Where a line of the material contains the string "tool", copy that line.
--- Data provided Enclosed Below ---
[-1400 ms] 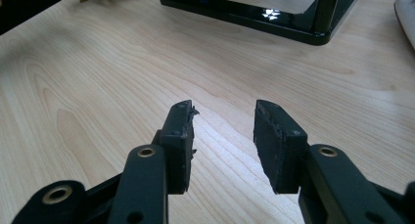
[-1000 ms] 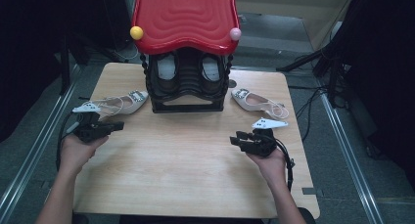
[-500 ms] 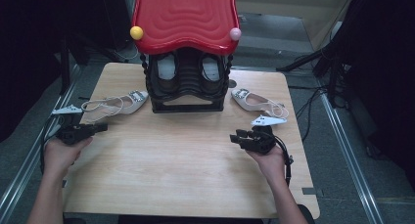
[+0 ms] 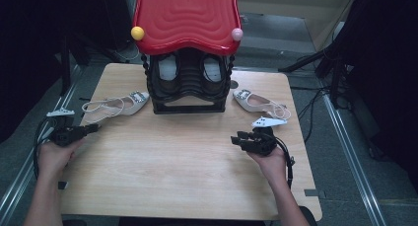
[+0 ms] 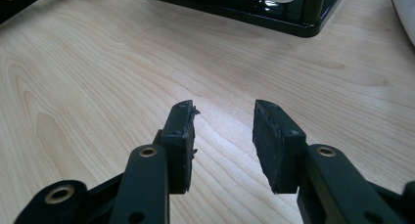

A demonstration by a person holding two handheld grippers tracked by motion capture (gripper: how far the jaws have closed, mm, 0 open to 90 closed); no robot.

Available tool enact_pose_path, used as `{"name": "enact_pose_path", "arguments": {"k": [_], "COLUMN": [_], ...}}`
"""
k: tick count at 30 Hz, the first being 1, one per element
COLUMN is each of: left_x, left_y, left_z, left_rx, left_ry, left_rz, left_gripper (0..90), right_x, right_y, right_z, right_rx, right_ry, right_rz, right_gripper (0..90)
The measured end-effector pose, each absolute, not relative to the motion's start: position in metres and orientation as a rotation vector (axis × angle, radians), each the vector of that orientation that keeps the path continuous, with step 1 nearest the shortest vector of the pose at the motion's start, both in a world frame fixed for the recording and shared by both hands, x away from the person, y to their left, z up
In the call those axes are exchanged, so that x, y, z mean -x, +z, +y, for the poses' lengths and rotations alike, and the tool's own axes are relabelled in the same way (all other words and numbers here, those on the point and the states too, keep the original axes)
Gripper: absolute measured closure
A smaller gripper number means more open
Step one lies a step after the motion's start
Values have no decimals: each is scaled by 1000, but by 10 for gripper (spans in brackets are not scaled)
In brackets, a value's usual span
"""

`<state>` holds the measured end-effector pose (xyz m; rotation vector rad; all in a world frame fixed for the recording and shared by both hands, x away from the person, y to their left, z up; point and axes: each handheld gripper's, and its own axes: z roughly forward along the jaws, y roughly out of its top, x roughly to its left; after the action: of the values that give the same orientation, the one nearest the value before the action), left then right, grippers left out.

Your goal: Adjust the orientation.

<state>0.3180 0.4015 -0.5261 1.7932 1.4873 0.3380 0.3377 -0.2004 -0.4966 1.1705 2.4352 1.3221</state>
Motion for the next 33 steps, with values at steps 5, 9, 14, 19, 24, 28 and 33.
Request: {"name": "enact_pose_path", "arguments": {"k": [5,9,14,19,24,28,33], "left_x": [-322,-325,-327,-336,-339,-340,-340], "left_y": [-531,-534,-532,-535,-538,-537,-537], "left_z": [404,407,414,416,415,408,405], "left_rx": [-1788,-1795,-1795,-1797,-1780,-1794,-1773], "left_ry": [309,333,371,370,318,316,247], "left_rz": [1506,1541,1561,1571,1548,1543,1558], "left_gripper": [870,873,874,878,884,894,899], "right_x": [-337,-337,-335,-335,-334,-333,-333], "right_y": [-496,-496,-497,-498,-498,-498,-498], "right_z": [-201,-203,-203,-204,-205,-206,-206], "right_rx": [-1172,-1180,-1185,-1182,-1185,-1190,-1191], "right_ry": [1319,1317,1311,1312,1307,1307,1306], "right_rz": [2434,2431,2432,2427,2428,2425,2424], "right_gripper": [615,615,615,616,621,623,622]}}
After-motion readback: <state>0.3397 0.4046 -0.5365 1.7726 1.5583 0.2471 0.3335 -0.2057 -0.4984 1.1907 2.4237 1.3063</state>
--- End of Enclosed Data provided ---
§ **Task output**:
Available tool enact_pose_path, used as `{"name": "enact_pose_path", "arguments": {"k": [_], "COLUMN": [_], ...}}`
In the call those axes are exchanged, so that x, y, z mean -x, +z, +y, for the poses' lengths and rotations alike, and the tool's own axes are relabelled in the same way (all other words and numbers here, those on the point and the states too, keep the original axes)

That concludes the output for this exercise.